Ceremonial Platform Quartet 1

Robert Roesch

About the Print

From the Artist

For the past 50 years I have produced work in the Postmodernist tradition, attempting to create beautiful shapes and a movement that sends the mind flying. Not long ago, an instant of clarity came over me, and I found myself enveloped in the Brutalist movement. The architectural structures I was looking at were calling to me, asking, “How can these powerful images become a part of me, and by extension, a part of my work?”

I found myself making drawings and building 3D-printed models of places that seemed to me to be safe, quiet, and protected from the ravages of the world we live in. Eyes Eastbound, the title of the 13th Cairo Biennale, strikes this strong image in my mind—an image of all humanity aligned facing east and thereby sharing a commonality and unity. Perhaps my platforms could be seen as starting points, helping us to reach our inner humanity and then, facing east, find common ground. 

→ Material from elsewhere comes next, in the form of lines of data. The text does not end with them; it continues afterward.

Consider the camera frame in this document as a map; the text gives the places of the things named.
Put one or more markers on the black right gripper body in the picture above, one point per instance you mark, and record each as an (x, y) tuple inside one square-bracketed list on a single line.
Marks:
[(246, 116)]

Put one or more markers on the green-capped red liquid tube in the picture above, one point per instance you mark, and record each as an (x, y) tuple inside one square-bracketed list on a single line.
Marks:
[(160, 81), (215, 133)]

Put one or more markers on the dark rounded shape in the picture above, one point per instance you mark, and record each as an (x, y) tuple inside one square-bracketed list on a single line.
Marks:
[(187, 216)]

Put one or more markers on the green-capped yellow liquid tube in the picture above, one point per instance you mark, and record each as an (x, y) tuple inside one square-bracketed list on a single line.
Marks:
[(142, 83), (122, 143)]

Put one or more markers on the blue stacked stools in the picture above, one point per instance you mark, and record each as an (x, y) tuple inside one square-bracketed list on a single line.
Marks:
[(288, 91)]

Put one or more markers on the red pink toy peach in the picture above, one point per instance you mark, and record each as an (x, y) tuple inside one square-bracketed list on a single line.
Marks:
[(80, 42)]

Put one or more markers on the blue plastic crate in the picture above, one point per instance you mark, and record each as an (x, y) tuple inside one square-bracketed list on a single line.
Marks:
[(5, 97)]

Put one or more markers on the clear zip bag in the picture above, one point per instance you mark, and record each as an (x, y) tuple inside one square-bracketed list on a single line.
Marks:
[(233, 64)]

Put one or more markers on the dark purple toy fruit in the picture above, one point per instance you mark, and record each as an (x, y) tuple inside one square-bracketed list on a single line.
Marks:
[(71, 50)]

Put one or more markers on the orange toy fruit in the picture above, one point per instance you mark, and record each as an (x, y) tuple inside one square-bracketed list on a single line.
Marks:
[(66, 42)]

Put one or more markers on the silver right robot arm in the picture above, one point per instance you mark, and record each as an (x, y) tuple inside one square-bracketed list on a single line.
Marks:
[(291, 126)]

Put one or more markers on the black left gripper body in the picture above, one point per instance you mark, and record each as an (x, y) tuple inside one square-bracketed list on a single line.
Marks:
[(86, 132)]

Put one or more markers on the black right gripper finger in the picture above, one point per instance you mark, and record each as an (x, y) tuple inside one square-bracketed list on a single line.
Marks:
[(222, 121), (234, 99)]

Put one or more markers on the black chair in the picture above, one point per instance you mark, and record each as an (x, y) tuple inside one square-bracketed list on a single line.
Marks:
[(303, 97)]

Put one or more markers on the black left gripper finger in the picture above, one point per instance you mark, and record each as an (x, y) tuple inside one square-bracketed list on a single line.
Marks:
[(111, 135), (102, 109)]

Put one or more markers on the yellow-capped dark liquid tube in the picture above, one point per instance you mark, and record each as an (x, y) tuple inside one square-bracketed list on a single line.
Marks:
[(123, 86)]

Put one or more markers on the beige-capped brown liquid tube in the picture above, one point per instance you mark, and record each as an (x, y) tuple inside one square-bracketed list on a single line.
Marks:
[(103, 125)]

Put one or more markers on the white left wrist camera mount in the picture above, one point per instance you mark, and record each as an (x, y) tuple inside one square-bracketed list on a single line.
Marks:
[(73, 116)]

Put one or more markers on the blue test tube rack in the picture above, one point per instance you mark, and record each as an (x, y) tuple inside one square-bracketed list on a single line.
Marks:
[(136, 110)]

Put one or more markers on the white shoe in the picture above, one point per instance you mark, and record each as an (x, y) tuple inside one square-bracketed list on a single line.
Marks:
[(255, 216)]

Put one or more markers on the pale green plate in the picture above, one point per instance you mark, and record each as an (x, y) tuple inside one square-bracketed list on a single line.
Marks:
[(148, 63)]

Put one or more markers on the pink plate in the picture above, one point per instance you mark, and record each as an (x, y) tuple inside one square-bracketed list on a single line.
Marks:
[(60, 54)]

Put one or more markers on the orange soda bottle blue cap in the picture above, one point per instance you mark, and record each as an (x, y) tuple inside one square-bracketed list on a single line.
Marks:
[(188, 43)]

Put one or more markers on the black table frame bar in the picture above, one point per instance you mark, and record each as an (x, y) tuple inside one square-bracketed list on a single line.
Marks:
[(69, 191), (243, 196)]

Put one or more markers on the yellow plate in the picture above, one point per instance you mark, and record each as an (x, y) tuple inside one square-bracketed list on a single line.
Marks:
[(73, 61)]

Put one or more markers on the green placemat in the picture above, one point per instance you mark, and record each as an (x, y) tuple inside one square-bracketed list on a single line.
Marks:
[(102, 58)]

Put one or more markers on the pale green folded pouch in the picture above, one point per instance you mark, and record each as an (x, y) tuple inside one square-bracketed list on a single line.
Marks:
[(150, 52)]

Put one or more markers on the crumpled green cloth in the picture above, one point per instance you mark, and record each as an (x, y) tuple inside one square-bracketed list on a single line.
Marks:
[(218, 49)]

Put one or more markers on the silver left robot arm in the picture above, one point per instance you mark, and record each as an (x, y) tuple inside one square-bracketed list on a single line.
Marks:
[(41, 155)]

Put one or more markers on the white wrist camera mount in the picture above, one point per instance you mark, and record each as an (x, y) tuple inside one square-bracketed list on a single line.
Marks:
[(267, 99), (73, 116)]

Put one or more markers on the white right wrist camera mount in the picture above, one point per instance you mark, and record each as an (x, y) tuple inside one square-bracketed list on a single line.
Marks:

Brutalist thinking came out of the destruction of war, and holds a strong sense of form and function. There was a need to rebuild cities destroyed as a result of the last world war. What better material than poured concrete, and what greater inspiration than citizens working toward one common goal. To me, Brutalist thinking is an example of the resiliency of human beings. An instance of our desire to make things right, our desire to survive on this planet.

My new work can be identified by heavy, poured concrete slabs becoming floors and walls, and polished stainless steel or polychromed material turned into slender spires. The spires are a form I’ve used for years in my work containing a deep and endless meaning. They are much like trees, and leave behind the mark of man’s intervention on nature. My spires are architectural icons; they bring rest to my fragmented soul. Stairways, leading to no place in particular, excite me. They give my artwork scale, contrasting insignificant humans coping with the grandness of the structure they occupy. This structure is so directly imposing that the everydayness of our lives disappears into the structure that consumes us.
—From https://noyesmuseum.org/robert-roesch, accessed 7-5-2021

Robert Roesch

American
Born June 25, 1946 in New York
About the Artist

Sculptor and professor Robert Roesch was born in New York City. He earned a BA from the State University of New York, Farmingdale, and BFA from Pratt Institute, New York City.

He has received numerous grants, including a Fulbright Specialist Award in Japan. He represented the United States in the 2009 Baku Bienniale, Azerbaijan, and exhibited at the Cairo Biennale, Egypt, in  2007 and 2009.

Roesch’s work is in museum collections nationally and Internationally, including the Philadelphia Museum of Art; Paper Museum, Tokyo; Kyoto Institute of Technology Museum, Japan; Bibliotheca Alexandrina, Alexandria, Egypt; International Museum of Art & Science, McAllen, TX; and Glasmuseet Ebeltoft, Denmark. He has completed 20 major public art projects in the United States including the gateway to the city of Wichita Kansas and the entrance to Texas A&M University, Corpus Christi.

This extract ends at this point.